Each entry in the listing must be set down again word for word.
(Beginning of INPUT DATA)
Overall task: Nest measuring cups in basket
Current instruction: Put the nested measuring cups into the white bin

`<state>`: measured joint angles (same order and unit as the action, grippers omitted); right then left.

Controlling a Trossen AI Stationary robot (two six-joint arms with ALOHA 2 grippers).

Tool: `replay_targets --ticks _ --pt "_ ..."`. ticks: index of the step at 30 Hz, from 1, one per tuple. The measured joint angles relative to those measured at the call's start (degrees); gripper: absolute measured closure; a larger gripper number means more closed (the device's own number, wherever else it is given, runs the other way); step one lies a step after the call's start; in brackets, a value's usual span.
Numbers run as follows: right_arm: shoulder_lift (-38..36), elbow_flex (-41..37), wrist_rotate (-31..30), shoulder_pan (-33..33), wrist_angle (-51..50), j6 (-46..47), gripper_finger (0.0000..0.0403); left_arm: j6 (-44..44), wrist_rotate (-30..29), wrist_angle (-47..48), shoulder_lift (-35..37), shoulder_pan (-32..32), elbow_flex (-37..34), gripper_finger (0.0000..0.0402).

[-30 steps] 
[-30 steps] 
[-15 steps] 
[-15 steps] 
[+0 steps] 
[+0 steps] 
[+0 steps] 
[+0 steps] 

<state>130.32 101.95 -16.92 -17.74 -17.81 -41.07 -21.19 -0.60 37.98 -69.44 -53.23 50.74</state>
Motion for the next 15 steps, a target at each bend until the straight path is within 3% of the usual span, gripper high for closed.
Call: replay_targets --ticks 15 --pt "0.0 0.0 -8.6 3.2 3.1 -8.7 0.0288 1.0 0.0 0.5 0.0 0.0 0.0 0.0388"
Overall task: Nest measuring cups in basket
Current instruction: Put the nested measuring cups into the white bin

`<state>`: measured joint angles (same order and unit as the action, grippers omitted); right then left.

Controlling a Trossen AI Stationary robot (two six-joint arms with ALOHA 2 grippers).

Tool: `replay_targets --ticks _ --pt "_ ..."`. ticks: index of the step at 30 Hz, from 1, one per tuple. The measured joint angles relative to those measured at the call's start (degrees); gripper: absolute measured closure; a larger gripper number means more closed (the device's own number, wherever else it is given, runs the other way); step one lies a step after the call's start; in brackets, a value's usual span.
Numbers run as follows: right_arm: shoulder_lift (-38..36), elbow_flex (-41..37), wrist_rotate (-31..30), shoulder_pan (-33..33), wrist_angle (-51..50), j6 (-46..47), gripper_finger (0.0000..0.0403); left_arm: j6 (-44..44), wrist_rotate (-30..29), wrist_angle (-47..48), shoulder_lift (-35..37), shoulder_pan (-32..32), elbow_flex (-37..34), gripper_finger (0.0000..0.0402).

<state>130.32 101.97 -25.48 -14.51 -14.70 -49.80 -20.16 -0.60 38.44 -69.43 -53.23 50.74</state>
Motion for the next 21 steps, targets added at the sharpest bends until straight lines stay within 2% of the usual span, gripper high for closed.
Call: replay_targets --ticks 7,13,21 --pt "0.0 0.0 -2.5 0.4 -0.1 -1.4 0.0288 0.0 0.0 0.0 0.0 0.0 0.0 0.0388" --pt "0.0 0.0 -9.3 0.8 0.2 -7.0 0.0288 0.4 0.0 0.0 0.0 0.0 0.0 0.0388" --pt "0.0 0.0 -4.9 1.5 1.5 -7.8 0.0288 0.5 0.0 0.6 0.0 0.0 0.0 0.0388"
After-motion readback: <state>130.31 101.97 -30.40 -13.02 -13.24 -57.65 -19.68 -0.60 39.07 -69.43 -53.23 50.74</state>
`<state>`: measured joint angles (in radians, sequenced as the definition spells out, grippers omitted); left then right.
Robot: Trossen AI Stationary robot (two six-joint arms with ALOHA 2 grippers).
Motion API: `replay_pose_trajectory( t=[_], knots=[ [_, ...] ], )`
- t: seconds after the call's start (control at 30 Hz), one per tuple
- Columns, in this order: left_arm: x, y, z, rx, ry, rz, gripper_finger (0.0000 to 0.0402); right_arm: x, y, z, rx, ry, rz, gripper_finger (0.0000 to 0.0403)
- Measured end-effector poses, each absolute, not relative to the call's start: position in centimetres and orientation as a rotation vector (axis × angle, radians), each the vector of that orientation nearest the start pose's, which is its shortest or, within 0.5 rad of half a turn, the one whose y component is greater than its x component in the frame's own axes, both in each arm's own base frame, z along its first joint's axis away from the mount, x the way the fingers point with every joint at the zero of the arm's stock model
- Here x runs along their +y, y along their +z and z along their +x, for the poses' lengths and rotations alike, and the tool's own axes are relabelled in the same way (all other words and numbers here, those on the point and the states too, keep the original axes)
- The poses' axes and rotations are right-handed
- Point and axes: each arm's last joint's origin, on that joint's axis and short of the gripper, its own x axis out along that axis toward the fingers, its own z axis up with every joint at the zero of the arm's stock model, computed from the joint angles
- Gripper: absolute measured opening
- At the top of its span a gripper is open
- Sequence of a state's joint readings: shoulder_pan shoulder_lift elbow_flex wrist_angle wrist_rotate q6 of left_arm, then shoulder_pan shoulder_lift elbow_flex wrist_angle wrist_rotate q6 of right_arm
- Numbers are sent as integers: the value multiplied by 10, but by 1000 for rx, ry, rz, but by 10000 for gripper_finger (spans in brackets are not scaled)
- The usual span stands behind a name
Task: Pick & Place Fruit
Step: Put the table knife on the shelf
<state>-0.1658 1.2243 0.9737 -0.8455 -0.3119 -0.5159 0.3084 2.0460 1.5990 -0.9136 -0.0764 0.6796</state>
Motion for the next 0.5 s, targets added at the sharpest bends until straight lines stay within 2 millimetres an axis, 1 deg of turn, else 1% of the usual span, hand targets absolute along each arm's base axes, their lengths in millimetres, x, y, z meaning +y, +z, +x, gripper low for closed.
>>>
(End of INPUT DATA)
- _EXERCISE ANSWER_
Overall task: Nest measuring cups in basket
Current instruction: Put the nested measuring cups into the white bin

`<state>`: measured joint angles (same order and unit as the action, grippers omitted); right then left.

Controlling a Trossen AI Stationary robot (two six-joint arms with ALOHA 2 grippers).

Tool: `replay_targets --ticks _ --pt "_ ..."`. ticks: index of the step at 30 Hz, from 1, one per tuple. The measured joint angles relative to those measured at the call's start (degrees); gripper: absolute measured closure; a larger gripper number means more closed (the device's own number, wherever else it is given, runs the other way); step one lies a step after the call's start; in brackets, a value's usual span.
Numbers run as follows: right_arm: shoulder_lift (-38..36), elbow_flex (-41..37), wrist_rotate (-31..30), shoulder_pan (-33..33), wrist_angle (-51..50), j6 (-46..47), gripper_finger (0.0000..0.0403); left_arm: j6 (-44..44), wrist_rotate (-30..29), wrist_angle (-47..48), shoulder_lift (-35..37), shoulder_pan (-32..32), elbow_flex (-37..34), gripper_finger (0.0000..0.0402).

[-30 steps] 
[-30 steps] 
[-15 steps] 
[-15 steps] 
[+0 steps] 
[+0 steps] 
[+0 steps] 
[+0 steps] 

<state>130.32 101.95 -16.92 -17.74 -17.81 -41.07 -21.19 -0.60 37.98 -69.44 -53.23 50.74</state>
Motion for the next 15 steps, a target at each bend until the straight path is within 3% of the usual span, gripper high for closed.
Call: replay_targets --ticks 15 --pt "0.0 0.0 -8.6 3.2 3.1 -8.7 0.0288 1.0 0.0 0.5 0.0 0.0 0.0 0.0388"
Overall task: Nest measuring cups in basket
Current instruction: Put the nested measuring cups into the white bin

`<state>`: measured joint angles (same order and unit as the action, grippers omitted); right then left.

Controlling a Trossen AI Stationary robot (two six-joint arms with ALOHA 2 grippers).

Tool: `replay_targets --ticks _ --pt "_ ..."`. ticks: index of the step at 30 Hz, from 1, one per tuple. The measured joint angles relative to those measured at the call's start (degrees); gripper: absolute measured closure; a larger gripper number means more closed (the device's own number, wherever else it is given, runs the other way); step one lies a step after the call's start; in brackets, a value's usual span.
Numbers run as follows: right_arm: shoulder_lift (-38..36), elbow_flex (-41..37), wrist_rotate (-31..30), shoulder_pan (-33..33), wrist_angle (-51..50), j6 (-46..47), gripper_finger (0.0000..0.0403); left_arm: j6 (-44..44), wrist_rotate (-30..29), wrist_angle (-47..48), shoulder_lift (-35..37), shoulder_pan (-32..32), elbow_flex (-37..34), gripper_finger (0.0000..0.0402).

<state>130.32 101.97 -25.48 -14.51 -14.70 -49.80 -20.16 -0.60 38.44 -69.43 -53.23 50.74</state>
Motion for the next 21 steps, targets added at the sharpest bends until straight lines stay within 2% of the usual span, gripper high for closed.
Call: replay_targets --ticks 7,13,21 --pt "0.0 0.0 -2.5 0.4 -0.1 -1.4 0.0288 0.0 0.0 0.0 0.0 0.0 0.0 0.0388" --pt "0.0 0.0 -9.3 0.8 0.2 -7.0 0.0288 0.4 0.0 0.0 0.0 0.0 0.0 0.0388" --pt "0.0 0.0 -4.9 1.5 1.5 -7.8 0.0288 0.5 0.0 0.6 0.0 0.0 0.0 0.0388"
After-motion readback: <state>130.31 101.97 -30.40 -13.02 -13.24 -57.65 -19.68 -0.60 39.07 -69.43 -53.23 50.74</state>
`<state>`: measured joint angles (in radians, sequenced as the definition spells out, grippers omitted); left then right.
Robot: Trossen AI Stationary robot (two six-joint arms with ALOHA 2 grippers).
Motion API: `replay_pose_trajectory( t=[_], knots=[ [_, ...] ], )`
- t: seconds after the call's start (control at 30 Hz), one per tuple
- Columns, in this order: left_arm: x, y, z, rx, ry, rz, gripper_finger (0.0000 to 0.0402); right_arm: x, y, z, rx, ry, rz, gripper_finger (0.0000 to 0.0403)
- Measured end-effector poses, each absolute, not relative to the call's start: position in centimetres and orientation as a rotation vector (axis × angle, radians), each the vector of that orientation nearest the start pose's, which is its shortest or, within 0.5 rad of half a turn, the one whose y component is greater than its x component in the frame's own axes, both in each arm's own base frame, z along its first joint's axis away from the mount, x the way the fingers point with every joint at the zero of the arm's stock model
- Here x runs along their +y, y along their +z and z along their +x, for the poses' lengths and rotations alike, and the tool's own axes are relabelled in the same way (all other words and numbers here, those on the point and the states too, keep the original axes)
- The poses' axes and rotations are right-handed
- Point and axes: each arm's last joint's origin, on that joint's axis and short of the gripper, its own x axis out along that axis toward the fingers, its own z axis up with every joint at the zero of the arm's stock model, computed from the joint angles
- Gripper: absolute measured opening
- At the top of its span a gripper is open
- Sequence of a state's joint readings: shoulder_pan shoulder_lift elbow_flex wrist_angle wrist_rotate q6 of left_arm, then shoulder_pan shoulder_lift elbow_flex wrist_angle wrist_rotate q6 of right_arm
- Numbers are sent as integers: the value multiplied by 10, but by 1000 for rx, ry, rz, but by 10000 for gripper_finger (spans in brackets are not scaled)
- The usual span stands behind a name
Task: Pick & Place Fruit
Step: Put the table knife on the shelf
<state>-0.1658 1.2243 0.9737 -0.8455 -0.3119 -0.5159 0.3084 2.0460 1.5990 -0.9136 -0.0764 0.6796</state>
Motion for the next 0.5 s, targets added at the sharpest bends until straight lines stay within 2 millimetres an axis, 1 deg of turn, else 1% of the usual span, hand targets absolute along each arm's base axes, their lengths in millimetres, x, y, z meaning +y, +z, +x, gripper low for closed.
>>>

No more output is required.